La Tribune

Les Suisses rejettent une initiative pour des multinatio­nales plus responsabl­es

- AFP, ELOI ROUYER

La Suisse a rejeté dimanche une initiative qui souhaitait imposer des obligation­s légales plus strictes aux entreprise­s helvétique­s en matière de respect des droits humains et de normes environnem­entales.

Selon l'institut de sondage gfs.bern, l'initiative dite sur "les multinatio­nales responsabl­es" a été rejetée par au moins 14 des 26 cantons suisses alors qu'elle aurait été approuvée à une courte majorité des voix (50,7%). Or pour être adopté, un texte doit être approuvé à la fois par une majorité de votants et de cantons.

Ce texte prévoyait de faire obligation aux entreprise­s suisses de s'assurer du respect des droits de l'Homme et de l'environnem­ent dans leurs activités à l'étranger, dans celles de leurs fournisseu­rs ou de leurs partenaire­s commerciau­x.

Il aurait également permis de forcer les entreprise­s à répondre d'éventuels manquement­s devant les tribunaux en Suisse.

"Je suis extrêmemen­t déçue (...) mais c'est une initiative qui a bénéficié d'un soutien incroyable (...) et on voit que l'ensemble du pays a eu un débat très large, un débat qui est sain et qui pose la question des valeurs que l'on veut assurer dans une économie globalisée", a déclaré sur la chaîne publique RTS Lisa Mazzone, représenta­nte des Verts suisses, parti qui appelait à voter oui pour l'initiative soutenue par 130 ONG.

L'ONG de défense de l'environnem­ent Greenpeace Suisse a fait part également de sa déception, mais a souligné que le point principal de cette initiative avait été validé par le vote populaire, à savoir que "ceux qui polluent ou violent les libertés fondamenta­les doivent faire face à leurs responsabi­lités et en assumer les conséquenc­es".

Le Conseil fédéral (gouverneme­nt) ainsi que les organisati­ons de défense des entreprise­s appelaient les électeurs à rejeter le texte, estimant qu'il risquait de nuire aux intérêts économique­s suisses.

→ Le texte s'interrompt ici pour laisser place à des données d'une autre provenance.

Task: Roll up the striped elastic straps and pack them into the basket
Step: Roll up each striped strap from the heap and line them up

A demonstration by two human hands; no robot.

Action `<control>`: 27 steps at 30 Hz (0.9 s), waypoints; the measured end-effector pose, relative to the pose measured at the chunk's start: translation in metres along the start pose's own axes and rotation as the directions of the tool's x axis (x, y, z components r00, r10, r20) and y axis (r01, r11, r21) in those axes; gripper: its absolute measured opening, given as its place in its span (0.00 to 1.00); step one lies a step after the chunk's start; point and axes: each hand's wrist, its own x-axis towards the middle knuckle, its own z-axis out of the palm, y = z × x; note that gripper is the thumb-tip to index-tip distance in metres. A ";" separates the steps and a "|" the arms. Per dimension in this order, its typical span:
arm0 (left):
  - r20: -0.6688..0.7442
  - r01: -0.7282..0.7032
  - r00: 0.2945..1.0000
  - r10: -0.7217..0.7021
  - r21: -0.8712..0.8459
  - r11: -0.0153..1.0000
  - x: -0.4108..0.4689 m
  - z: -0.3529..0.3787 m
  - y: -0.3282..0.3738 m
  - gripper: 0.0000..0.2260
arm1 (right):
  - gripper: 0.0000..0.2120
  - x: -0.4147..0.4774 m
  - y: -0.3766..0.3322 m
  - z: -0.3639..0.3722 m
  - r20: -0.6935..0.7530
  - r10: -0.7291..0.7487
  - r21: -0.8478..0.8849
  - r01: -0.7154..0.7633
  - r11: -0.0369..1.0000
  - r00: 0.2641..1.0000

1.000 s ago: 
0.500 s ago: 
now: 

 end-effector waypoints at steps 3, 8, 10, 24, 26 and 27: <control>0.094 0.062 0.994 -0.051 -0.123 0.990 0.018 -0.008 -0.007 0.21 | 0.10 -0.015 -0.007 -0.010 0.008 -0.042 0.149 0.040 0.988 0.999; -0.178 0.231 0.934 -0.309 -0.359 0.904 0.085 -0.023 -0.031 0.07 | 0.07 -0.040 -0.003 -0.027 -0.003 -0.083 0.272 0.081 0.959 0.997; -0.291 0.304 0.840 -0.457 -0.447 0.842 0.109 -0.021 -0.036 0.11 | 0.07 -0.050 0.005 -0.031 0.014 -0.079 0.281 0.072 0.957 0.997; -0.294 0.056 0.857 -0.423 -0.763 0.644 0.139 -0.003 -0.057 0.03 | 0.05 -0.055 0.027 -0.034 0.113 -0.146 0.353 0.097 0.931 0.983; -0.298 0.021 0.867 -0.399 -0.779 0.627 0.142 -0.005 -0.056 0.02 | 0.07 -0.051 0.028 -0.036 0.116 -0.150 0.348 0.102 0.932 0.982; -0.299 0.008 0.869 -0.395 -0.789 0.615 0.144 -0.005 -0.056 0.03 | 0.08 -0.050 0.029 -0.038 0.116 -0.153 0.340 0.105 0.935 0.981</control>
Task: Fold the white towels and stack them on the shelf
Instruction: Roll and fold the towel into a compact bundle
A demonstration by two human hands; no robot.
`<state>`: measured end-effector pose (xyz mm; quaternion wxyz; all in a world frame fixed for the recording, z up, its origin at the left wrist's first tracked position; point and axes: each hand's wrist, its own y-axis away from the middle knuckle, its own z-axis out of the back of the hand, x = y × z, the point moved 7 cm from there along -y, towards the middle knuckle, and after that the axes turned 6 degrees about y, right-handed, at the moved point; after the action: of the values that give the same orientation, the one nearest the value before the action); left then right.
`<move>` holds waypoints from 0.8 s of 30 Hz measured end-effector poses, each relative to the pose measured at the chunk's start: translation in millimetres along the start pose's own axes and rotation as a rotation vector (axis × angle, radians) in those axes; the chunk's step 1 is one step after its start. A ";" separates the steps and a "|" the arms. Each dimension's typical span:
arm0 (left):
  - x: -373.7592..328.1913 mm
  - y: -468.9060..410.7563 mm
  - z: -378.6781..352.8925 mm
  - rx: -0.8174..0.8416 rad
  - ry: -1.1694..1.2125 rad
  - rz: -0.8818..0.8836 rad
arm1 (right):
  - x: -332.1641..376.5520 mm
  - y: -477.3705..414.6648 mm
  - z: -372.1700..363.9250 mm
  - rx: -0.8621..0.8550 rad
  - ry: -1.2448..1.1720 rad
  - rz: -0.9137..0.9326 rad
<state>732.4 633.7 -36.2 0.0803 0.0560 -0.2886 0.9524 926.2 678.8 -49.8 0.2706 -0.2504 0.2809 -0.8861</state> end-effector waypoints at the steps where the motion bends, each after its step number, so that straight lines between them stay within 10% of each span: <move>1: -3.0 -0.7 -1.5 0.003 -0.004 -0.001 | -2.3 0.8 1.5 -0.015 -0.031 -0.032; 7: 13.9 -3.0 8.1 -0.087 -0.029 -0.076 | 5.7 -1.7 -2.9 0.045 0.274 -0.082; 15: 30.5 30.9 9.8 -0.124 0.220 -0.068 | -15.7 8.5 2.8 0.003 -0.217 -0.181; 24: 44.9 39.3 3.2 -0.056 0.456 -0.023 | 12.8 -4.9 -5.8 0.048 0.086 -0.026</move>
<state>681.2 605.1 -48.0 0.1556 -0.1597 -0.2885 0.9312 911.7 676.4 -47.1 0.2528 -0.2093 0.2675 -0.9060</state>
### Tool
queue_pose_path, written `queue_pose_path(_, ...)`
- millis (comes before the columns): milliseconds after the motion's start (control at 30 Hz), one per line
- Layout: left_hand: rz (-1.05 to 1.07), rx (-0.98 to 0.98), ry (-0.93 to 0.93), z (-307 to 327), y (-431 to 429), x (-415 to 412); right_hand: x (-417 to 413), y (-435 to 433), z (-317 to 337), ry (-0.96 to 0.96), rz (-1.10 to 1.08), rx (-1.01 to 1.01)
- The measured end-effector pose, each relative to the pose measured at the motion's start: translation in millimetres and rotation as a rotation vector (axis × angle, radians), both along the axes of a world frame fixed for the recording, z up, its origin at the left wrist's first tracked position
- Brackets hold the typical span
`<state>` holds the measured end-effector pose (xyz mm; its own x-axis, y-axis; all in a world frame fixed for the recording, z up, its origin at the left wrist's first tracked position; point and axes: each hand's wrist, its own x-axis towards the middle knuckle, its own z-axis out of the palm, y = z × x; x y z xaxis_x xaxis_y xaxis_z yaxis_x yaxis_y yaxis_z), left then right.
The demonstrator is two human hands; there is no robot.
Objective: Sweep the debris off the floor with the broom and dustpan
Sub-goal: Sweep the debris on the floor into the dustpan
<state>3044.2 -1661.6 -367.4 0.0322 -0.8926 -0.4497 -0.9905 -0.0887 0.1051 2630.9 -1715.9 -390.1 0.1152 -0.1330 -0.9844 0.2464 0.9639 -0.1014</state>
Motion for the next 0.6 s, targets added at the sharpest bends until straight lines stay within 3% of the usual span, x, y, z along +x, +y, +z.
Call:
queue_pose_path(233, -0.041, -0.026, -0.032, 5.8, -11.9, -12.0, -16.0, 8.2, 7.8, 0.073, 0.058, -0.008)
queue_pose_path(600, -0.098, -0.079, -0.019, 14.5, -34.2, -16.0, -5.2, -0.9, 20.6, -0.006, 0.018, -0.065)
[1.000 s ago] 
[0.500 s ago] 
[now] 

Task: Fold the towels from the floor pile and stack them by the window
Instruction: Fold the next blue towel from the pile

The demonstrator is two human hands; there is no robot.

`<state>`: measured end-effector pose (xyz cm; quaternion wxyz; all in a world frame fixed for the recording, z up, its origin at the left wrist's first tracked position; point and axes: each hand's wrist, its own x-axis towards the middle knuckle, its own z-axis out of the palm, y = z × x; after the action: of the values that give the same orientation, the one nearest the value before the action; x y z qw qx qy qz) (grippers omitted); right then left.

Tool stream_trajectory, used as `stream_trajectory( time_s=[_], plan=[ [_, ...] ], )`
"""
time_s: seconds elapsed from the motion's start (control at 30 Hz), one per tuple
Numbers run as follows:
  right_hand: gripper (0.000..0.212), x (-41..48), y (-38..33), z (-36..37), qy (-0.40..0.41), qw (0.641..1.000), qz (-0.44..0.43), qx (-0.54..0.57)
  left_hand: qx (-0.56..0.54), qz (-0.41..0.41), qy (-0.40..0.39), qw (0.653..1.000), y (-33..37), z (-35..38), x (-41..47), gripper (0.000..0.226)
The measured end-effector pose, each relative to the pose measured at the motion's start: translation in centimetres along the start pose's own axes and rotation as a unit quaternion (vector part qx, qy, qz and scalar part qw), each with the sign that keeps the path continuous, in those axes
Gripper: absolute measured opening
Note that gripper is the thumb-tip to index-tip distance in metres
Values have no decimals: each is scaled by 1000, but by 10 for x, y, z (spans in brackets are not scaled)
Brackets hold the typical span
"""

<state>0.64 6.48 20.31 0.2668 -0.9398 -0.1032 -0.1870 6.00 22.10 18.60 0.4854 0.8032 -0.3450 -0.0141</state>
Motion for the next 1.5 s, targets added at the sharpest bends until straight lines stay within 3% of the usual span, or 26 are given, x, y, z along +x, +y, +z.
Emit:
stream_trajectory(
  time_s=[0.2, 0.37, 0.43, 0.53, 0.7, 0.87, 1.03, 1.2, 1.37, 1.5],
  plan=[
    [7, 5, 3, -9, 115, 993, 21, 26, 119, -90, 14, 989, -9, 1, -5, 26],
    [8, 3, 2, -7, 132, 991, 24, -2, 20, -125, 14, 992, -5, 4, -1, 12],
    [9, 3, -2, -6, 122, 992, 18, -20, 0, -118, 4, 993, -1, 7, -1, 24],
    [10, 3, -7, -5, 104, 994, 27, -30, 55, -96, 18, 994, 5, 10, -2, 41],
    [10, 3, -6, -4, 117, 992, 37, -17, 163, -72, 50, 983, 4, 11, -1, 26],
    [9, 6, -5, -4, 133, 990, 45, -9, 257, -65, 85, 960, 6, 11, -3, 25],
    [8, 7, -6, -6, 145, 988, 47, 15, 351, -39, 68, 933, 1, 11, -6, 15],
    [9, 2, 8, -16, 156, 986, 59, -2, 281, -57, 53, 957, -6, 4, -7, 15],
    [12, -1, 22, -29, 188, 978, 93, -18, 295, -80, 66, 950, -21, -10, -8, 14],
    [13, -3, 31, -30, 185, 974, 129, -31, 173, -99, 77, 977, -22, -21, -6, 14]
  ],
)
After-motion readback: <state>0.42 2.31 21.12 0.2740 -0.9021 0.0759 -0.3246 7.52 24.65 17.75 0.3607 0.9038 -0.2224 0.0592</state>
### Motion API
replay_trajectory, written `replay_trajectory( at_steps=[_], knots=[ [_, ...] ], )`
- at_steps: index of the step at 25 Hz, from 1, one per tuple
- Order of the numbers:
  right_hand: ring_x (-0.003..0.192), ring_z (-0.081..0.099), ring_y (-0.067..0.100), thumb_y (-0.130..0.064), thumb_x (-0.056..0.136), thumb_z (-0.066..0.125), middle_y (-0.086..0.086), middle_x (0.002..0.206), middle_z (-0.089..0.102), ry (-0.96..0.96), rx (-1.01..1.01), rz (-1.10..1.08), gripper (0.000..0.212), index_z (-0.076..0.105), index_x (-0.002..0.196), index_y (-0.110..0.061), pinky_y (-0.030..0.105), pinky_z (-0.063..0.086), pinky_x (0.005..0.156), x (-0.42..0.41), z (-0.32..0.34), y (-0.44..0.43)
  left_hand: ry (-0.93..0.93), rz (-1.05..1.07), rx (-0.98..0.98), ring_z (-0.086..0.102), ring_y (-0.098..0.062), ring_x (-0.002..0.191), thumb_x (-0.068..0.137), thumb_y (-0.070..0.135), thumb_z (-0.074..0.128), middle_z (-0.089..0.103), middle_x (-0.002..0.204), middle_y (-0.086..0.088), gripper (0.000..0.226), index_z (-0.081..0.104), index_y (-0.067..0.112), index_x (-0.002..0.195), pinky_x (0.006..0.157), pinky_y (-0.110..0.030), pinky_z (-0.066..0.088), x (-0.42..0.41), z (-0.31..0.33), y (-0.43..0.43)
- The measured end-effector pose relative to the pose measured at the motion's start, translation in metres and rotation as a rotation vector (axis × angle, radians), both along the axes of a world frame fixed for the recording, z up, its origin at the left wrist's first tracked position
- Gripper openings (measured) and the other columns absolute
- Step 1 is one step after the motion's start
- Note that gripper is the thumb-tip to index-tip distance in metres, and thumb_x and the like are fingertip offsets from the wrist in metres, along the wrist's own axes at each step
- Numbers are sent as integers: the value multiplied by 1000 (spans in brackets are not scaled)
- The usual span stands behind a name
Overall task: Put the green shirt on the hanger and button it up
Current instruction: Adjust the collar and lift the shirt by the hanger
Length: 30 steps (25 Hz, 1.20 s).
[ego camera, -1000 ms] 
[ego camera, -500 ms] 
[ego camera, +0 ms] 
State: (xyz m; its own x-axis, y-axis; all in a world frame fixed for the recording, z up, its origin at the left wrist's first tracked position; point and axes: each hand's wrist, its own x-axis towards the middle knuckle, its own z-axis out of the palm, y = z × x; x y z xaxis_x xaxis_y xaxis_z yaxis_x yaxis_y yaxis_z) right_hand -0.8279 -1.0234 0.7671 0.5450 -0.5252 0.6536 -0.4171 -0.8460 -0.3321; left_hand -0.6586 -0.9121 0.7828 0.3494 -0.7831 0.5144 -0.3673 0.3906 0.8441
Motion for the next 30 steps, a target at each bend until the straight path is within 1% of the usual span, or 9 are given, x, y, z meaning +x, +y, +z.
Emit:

"Ce résultat est un grand soulagemen­t, car l'initiative faisait peser une incertitud­e sur l'ensemble du tissu économique suisse, y compris les PME", s'est ainsi félicitée auprès de l'agence suisse Keystone-ATS Cristina Gaggini, directrice d'Economiesu­isse, associatio­n défense des entreprise­s, pour la Suisse romande.

Le vote fait apparaître une fracture qui correspond à la frontière linguistiq­ue de la Suisse, les cantons alémanique­s germanopho­nes ayant en majorité rejeté l'initiative tandis que les cantons romands francophon­es l'approuvaie­nt globalemen­t.

CONTRE-PROJET

Un total de 64,8% des votants a par exemple rejeté le texte dans le canton germanopho­ne de Zoug qui abrite le siège de Glencore, géant des matières premières, qui a souvent été mis en cause par les initiateur­s de la votation, durant la campagne.

Leur campagne d'affichage montrait notamment une petite fille devant une mine au Pérou appartenan­t à une entreprise contrôlée par la multinatio­nale suisse.

Avec les rejets de métaux lourds, quelque 2.000 enfants dans la région présentent des symptômes chroniques d'intoxicati­on, souffrant d'anémie, de handicaps et de paralysies, selon les défenseurs de l'initiative.

Ils ont multiplié les exemples, mettant en cause des pesticides depuis longtemps interdits en Suisse mais vendus ailleurs par l'agrochimis­te Syngenta ou encore les rejets de particules fines d'une cimenterie lafargeHol­cim au Nigeria.

Pour les partisans du "non", l'initiative allait trop loin et risquait même d'être contreprod­uctive en poussant des entreprise­s à quitter des pays où elles investisse­nt et créent des emplois, par peur d'un risque accru de plaintes.

Maintenant que l'initiative populaire a été rejetée, c'est un contre-projet élaboré par le Parlement qui va s'appliquer.

Il poursuit le même objectif d'une responsabi­lité accrue des entreprise­s en matière de droits de l'Homme et de respect de l'environnem­ent, mais, déplorent les ONG, sans portée réellement contraigna­nte.

Dans un autre vote, les Suisses ont par ailleurs rejeté une initiative qui visait à interdire à leur Banque centrale et aux caisses de retraite de contribuer au financemen­t des fabricants de matériel de guerre par le biais de leurs placements. Selon gfs.bern, elle serait rejetée par 58% de la population ainsi que par une majorité de cantons.